## Required action
Where a line in the listing below holds "COLUMN", add it to the tally, and reply with that tally alone.

## Supplied material
────────────────────────────────────────

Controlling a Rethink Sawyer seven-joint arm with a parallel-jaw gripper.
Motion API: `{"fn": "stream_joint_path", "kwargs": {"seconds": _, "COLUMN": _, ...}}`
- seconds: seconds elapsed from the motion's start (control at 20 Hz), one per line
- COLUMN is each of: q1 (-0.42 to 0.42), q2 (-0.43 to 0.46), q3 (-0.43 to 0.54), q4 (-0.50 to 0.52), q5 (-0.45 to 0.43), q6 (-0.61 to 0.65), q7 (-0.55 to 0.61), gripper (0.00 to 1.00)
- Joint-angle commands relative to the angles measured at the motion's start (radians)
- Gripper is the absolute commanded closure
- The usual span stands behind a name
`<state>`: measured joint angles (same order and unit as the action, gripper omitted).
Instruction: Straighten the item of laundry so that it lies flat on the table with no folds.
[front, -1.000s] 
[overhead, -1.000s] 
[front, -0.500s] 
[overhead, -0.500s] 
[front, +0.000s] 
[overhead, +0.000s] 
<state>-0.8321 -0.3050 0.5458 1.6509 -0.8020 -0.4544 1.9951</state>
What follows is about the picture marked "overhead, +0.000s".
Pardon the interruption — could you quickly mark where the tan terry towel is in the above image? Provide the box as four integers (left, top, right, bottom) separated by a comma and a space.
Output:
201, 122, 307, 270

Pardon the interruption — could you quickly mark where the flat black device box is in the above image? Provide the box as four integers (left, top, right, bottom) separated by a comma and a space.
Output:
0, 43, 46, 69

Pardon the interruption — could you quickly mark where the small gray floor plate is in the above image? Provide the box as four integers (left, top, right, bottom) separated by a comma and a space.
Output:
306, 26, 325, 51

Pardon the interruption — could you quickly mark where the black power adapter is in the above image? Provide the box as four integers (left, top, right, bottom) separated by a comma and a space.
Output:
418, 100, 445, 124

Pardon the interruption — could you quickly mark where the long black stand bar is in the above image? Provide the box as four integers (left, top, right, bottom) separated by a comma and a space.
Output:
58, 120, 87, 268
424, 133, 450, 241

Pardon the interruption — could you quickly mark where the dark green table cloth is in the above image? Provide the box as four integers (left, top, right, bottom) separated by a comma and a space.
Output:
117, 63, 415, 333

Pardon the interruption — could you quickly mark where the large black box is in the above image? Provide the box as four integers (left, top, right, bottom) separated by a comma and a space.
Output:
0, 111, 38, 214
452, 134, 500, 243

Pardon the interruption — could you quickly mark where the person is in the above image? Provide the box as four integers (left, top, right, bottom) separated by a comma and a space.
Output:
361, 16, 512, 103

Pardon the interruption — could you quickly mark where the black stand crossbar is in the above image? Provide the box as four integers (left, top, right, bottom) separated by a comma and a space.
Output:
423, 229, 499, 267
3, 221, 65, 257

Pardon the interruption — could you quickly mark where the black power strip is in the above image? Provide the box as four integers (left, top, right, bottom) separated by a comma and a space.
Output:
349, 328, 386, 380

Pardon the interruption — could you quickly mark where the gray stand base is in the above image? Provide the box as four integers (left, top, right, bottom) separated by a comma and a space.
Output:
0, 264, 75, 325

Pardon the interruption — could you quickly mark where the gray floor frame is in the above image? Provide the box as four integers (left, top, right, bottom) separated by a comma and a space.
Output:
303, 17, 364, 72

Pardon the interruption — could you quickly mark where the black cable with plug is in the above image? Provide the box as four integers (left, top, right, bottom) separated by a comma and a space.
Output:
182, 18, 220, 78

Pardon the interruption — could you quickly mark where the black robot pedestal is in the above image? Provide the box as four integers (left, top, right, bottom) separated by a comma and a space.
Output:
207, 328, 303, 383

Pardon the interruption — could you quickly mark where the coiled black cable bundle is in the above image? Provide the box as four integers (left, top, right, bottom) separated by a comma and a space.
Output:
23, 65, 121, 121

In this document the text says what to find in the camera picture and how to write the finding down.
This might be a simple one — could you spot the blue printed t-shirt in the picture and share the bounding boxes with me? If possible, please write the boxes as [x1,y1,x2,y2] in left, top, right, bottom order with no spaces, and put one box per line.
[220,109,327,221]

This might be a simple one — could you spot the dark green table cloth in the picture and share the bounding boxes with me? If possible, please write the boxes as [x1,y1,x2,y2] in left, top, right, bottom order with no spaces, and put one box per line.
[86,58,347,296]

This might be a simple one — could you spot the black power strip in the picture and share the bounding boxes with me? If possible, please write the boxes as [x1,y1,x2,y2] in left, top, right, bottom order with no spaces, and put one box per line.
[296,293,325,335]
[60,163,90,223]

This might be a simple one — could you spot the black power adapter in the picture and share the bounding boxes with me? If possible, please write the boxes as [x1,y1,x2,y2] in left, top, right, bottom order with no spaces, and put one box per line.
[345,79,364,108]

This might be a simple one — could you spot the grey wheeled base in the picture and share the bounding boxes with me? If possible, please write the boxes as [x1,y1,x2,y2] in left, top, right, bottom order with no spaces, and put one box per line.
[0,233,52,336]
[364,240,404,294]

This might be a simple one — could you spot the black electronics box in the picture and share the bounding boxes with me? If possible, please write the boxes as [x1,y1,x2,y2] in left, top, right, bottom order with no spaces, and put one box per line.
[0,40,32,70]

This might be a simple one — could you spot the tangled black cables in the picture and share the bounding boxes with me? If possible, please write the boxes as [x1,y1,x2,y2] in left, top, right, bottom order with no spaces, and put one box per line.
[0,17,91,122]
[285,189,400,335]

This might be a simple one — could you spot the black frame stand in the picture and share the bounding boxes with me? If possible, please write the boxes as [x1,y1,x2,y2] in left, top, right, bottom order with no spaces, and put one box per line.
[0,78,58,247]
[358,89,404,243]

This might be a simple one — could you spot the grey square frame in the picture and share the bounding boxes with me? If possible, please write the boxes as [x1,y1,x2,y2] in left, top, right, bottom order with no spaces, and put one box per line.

────────────────────────────────────────

## Written solution
2